REQUIREMENT:
Transcribe each line below without altering anything.

*** DATA FOR ANALYSIS Section Begins ***

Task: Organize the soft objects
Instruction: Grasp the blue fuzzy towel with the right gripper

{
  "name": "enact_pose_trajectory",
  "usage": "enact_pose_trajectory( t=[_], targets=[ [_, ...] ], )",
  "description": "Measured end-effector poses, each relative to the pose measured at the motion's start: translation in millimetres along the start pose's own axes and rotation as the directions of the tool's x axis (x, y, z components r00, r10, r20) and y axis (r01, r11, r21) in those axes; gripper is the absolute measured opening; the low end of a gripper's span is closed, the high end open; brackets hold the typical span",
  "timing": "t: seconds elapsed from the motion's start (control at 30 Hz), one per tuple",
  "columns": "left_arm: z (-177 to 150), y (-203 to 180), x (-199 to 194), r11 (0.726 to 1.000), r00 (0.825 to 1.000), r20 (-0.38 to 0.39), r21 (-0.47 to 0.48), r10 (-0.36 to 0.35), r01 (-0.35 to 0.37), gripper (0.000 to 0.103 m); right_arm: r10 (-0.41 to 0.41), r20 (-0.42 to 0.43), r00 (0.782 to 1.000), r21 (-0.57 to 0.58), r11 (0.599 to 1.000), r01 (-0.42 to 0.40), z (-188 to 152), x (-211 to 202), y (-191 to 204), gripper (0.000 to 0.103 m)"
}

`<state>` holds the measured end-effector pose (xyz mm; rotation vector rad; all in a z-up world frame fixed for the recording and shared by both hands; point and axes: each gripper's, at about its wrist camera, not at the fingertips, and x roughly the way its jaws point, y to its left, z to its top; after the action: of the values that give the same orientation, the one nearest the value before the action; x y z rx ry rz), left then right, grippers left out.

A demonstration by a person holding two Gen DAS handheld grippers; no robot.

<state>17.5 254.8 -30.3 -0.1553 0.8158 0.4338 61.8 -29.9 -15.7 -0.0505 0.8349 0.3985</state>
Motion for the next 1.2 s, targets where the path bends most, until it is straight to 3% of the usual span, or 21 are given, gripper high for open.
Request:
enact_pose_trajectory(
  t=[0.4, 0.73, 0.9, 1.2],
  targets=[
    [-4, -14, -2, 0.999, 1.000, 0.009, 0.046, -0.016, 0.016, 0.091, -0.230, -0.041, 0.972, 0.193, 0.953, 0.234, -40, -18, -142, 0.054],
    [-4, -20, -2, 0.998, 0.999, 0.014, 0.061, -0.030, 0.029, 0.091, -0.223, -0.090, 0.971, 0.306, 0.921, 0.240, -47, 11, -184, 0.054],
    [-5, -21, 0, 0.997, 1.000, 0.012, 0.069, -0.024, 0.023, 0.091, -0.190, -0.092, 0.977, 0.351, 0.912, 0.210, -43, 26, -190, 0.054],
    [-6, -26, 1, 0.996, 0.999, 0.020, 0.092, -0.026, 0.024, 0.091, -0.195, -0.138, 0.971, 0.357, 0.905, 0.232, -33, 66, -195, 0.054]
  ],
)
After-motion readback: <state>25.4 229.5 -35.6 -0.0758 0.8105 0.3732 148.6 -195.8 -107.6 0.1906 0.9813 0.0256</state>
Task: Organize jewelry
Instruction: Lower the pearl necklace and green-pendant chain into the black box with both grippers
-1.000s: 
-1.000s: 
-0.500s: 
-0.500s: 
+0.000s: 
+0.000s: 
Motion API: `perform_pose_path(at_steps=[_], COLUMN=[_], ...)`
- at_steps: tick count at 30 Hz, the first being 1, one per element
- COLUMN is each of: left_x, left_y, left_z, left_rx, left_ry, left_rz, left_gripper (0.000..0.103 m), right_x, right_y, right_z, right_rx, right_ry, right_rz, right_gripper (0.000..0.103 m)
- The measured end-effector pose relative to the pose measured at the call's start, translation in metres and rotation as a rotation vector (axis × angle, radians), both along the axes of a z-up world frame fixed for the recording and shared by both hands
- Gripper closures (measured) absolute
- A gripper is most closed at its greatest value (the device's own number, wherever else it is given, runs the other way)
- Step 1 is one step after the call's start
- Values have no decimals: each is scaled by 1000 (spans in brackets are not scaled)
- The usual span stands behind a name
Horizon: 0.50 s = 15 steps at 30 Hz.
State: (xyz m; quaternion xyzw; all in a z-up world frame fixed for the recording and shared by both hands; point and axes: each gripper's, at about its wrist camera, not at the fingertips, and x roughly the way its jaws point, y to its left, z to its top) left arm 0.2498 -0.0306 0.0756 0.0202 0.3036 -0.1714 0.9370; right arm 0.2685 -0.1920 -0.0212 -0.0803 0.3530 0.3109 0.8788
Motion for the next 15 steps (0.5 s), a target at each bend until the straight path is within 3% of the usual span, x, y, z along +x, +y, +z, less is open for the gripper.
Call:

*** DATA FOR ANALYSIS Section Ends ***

ANSWER AREA:
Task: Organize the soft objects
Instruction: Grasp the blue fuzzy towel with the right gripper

{
  "name": "enact_pose_trajectory",
  "usage": "enact_pose_trajectory( t=[_], targets=[ [_, ...] ], )",
  "description": "Measured end-effector poses, each relative to the pose measured at the motion's start: translation in millimetres along the start pose's own axes and rotation as the directions of the tool's x axis (x, y, z components r00, r10, r20) and y axis (r01, r11, r21) in those axes; gripper is the absolute measured opening; the low end of a gripper's span is closed, the high end open; brackets hold the typical span",
  "timing": "t: seconds elapsed from the motion's start (control at 30 Hz), one per tuple",
  "columns": "left_arm: z (-177 to 150), y (-203 to 180), x (-199 to 194), r11 (0.726 to 1.000), r00 (0.825 to 1.000), r20 (-0.38 to 0.39), r21 (-0.47 to 0.48), r10 (-0.36 to 0.35), r01 (-0.35 to 0.37), gripper (0.000 to 0.103 m); right_arm: r10 (-0.41 to 0.41), r20 (-0.42 to 0.43), r00 (0.782 to 1.000), r21 (-0.57 to 0.58), r11 (0.599 to 1.000), r01 (-0.42 to 0.40), z (-188 to 152), x (-211 to 202), y (-191 to 204), gripper (0.000 to 0.103 m)"
}

`<state>` holds the measured end-effector pose (xyz mm; rotation vector rad; all in a z-up world frame fixed for the recording and shared by both hands; point and axes: each gripper's, at about its wrist camera, not at the fingertips, and x roughly the way its jaws point, y to its left, z to its top; after the action: of the values that give the same orientation, the one nearest the value before the action; x y z rx ry rz), left then right, grippers left out.

A demonstration by a person holding two Gen DAS handheld grippers; no robot.

<state>17.5 254.8 -30.3 -0.1553 0.8158 0.4338 61.8 -29.9 -15.7 -0.0505 0.8349 0.3985</state>
Motion for the next 1.2 s, targets where the path bends most, until it is straight to 3% of the usual span, or 21 are given, gripper high for open.
Request:
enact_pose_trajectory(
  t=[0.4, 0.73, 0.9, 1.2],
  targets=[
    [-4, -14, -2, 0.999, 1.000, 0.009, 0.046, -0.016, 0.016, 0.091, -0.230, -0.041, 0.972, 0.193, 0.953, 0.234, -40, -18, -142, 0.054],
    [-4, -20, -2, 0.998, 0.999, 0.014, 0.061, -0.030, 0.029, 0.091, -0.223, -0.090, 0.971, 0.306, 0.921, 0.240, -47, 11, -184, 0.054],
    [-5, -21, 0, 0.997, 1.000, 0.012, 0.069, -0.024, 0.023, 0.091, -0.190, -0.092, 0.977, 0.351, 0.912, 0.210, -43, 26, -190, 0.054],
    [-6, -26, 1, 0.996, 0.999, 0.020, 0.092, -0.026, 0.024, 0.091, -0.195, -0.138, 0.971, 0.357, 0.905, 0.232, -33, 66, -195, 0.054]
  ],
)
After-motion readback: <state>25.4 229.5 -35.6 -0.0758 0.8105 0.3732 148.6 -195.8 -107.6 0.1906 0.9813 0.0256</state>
Task: Organize jewelry
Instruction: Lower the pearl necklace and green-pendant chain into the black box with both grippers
-1.000s: 
-1.000s: 
-0.500s: 
-0.500s: 
+0.000s: 
+0.000s: 
Motion API: `perform_pose_path(at_steps=[_], COLUMN=[_], ...)`
- at_steps: tick count at 30 Hz, the first being 1, one per element
- COLUMN is each of: left_x, left_y, left_z, left_rx, left_ry, left_rz, left_gripper (0.000..0.103 m), right_x, right_y, right_z, right_rx, right_ry, right_rz, right_gripper (0.000..0.103 m)
- The measured end-effector pose relative to the pose measured at the call's start, translation in metres and rotation as a rotation vector (axis × angle, radians), both along the axes of a z-up world frame fixed for the recording and shared by both hands
- Gripper closures (measured) absolute
- A gripper is most closed at its greatest value (the device's own number, wherever else it is given, runs the other way)
- Step 1 is one step after the call's start
- Values have no decimals: each is scaled by 1000 (spans in brackets are not scaled)
- The usual span stands behind a name
Horizon: 0.50 s = 15 steps at 30 Hz.
State: (xyz m; quaternion xyzw; all in a z-up world frame fixed for the recording and shared by both hands; point and axes: each gripper's, at about its wrist camera, not at the fingertips, and x roughly the way its jaws point, y to its left, z to its top) left arm 0.2498 -0.0306 0.0756 0.0202 0.3036 -0.1714 0.9370; right arm 0.2685 -0.1920 -0.0212 -0.0803 0.3530 0.3109 0.8788
Motion for the next 15 steps (0.5 s), a target at each bend until the straight path is within 3% of the usual span, x, y, z along +x, +y, +z, less is open for the gripper.
Call:

The answer to this exercise is complete.